English    Türkçe    فارسی   

4
1018-1027

  • Yerle gök, bizim gibi iki çiftten böyle bir tek padişah doğdu diye gülmekte, sevinip neşelenmektedir.
  • Gökyüzü neşesinden yarılmada... Yeryüzü, azadeliğinden süsene dönmektedir!
  • Ey güzel toprak, mademki dış yüzün iç yüzünle savaşta, çekişte... 1020
  • Kim kendisiyle savaşa girişirse nihayet hakikati, bulur, rengin, kokunun ( görünüşün ) düşmanı olur.
  • Karanlığı nuruyla muharebeye girişenin can güneşine zeval yoktur.
  • Bizim için sınamalara giren, bizim için çalışan kişinin ayağına gök bile sırt verir!
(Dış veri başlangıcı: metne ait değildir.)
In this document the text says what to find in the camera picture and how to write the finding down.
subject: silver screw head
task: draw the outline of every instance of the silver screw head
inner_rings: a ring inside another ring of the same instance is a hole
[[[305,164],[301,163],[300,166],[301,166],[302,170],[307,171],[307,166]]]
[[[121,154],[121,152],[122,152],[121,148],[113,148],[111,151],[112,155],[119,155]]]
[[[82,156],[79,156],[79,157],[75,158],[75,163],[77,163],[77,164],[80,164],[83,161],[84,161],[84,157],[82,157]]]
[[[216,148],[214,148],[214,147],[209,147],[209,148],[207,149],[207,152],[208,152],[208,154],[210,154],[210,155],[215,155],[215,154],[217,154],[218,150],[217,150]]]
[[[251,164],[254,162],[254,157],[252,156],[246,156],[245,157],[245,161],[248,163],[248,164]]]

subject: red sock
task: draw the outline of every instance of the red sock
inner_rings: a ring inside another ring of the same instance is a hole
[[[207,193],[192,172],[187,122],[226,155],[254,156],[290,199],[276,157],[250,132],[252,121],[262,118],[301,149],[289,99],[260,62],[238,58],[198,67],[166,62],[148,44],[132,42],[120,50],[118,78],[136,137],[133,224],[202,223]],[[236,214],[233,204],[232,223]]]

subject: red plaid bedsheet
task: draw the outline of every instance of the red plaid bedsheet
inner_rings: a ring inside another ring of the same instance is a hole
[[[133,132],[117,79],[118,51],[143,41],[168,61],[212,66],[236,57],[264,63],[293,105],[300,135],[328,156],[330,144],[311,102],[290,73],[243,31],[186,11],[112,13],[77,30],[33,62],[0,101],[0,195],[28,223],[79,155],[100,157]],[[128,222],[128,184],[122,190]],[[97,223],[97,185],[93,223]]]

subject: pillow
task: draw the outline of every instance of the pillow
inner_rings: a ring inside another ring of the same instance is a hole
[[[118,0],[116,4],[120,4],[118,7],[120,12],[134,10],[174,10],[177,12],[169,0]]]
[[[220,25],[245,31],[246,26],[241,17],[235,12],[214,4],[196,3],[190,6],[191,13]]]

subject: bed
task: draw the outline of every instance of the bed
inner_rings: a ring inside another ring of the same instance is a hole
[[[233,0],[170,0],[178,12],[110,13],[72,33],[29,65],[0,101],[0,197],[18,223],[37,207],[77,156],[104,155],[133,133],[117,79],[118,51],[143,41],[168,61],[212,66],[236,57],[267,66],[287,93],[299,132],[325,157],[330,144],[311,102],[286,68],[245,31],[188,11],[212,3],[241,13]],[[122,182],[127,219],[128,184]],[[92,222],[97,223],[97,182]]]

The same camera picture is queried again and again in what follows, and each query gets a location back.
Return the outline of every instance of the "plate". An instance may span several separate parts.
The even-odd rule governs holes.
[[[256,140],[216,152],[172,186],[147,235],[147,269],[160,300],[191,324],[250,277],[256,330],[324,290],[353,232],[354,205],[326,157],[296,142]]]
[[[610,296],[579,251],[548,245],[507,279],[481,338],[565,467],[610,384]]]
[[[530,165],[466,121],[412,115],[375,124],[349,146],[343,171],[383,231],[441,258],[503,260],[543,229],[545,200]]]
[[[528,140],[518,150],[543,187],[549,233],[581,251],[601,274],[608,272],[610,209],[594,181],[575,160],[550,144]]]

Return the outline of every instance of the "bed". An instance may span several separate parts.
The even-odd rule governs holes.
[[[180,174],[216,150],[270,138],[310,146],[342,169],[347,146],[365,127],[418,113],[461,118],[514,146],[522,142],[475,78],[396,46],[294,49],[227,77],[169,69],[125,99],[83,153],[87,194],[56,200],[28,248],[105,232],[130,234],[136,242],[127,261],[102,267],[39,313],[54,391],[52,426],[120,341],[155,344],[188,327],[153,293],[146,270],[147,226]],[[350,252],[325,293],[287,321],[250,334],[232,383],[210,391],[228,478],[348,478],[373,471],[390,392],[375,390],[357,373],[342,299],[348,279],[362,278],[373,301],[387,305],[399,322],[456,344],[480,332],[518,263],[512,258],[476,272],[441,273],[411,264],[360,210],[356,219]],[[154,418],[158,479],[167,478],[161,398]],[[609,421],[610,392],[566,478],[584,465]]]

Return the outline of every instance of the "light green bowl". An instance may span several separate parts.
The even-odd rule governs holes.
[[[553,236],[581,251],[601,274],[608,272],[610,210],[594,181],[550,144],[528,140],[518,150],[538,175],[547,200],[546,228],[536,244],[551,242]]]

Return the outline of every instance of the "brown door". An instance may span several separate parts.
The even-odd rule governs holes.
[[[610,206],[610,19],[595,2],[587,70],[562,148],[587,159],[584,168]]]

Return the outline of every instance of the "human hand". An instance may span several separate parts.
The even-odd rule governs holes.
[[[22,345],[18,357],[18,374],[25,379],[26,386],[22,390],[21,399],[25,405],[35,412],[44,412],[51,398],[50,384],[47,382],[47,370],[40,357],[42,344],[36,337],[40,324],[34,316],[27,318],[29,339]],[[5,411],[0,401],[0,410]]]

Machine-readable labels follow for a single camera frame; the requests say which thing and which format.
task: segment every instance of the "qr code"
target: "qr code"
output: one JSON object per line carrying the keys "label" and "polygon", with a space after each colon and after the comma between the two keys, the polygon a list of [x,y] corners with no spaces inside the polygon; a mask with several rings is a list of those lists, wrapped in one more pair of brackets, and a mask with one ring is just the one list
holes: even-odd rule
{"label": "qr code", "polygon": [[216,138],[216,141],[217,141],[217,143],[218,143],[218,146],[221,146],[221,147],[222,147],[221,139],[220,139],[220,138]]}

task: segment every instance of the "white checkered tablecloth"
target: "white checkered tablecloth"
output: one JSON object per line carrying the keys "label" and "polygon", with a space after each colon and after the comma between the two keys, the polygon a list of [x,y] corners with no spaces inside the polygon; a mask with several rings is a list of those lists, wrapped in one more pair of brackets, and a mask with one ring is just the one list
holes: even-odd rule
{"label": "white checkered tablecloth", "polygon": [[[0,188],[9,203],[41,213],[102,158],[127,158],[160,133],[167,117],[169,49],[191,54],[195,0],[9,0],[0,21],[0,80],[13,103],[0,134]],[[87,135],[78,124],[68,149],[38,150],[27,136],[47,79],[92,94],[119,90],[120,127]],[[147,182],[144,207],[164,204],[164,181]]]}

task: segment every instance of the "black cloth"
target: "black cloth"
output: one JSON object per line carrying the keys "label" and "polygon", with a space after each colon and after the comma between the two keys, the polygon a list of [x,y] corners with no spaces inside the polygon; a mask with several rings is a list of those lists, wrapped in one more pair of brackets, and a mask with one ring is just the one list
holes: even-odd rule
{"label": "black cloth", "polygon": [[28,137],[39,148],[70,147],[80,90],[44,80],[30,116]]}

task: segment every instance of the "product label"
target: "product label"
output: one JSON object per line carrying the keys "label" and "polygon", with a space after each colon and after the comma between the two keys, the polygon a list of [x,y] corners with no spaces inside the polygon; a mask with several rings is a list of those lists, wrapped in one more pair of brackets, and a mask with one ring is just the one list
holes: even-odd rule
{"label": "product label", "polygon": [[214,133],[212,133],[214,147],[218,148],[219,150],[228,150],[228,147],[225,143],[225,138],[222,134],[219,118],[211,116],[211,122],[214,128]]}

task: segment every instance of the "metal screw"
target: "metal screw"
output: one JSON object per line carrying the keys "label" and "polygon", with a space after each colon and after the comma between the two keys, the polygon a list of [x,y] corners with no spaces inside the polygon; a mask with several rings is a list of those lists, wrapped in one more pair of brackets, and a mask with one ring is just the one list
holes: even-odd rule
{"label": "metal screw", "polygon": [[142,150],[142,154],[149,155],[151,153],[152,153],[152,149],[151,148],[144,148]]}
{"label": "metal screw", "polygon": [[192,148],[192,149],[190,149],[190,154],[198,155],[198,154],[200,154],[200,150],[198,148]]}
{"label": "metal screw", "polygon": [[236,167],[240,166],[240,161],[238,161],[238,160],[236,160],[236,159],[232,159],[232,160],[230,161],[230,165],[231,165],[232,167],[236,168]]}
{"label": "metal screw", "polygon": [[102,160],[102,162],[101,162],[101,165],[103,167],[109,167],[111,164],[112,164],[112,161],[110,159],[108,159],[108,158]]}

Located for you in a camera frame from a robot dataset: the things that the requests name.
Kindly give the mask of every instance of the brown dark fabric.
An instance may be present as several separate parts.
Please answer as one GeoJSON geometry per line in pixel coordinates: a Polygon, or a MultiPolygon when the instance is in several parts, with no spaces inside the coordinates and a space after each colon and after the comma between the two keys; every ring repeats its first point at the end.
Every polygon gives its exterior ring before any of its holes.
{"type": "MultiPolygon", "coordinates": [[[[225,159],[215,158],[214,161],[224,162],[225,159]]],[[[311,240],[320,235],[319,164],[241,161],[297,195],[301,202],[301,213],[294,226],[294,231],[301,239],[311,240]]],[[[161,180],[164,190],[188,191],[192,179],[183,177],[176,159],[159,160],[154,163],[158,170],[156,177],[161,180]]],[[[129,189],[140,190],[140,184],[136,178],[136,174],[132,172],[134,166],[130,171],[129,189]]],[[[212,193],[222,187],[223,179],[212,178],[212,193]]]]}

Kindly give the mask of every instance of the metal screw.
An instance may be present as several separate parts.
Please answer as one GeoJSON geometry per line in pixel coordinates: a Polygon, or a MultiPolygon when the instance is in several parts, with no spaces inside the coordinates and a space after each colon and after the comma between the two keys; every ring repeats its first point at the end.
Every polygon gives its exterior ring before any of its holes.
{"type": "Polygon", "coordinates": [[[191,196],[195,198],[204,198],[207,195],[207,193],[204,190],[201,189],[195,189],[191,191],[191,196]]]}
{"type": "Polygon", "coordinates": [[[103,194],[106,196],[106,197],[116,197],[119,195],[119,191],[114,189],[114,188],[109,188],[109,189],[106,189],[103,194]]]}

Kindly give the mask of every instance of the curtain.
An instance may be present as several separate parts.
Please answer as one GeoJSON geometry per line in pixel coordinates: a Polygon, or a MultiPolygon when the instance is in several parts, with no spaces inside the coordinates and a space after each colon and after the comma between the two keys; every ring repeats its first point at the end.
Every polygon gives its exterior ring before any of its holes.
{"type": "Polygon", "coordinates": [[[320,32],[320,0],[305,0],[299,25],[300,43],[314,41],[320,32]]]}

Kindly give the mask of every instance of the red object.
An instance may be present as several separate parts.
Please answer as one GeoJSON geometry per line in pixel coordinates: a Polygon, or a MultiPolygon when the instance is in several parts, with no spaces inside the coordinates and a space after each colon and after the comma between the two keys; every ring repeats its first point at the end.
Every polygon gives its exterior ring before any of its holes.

  • Zahirin karanlıklardan feryat etmede ama içyüzün gül bahçesi içinde için de gül bahçesi!
  • O, ekşi suratlı sofiler gibi nur söndüren kişilerle karışıp uzlaşmamak niyetinde. 1025
  • Ekşi suratlı arifler, kirpiye benzerler... Sert dikenlerin dibinde gizlice zevki safâdadır onlar.
  • Bahçe gizlidir de bahçenin çevresindeki diken meydanda... Yani ey düşman hırsız, bu kapıdan uzaklaş derler!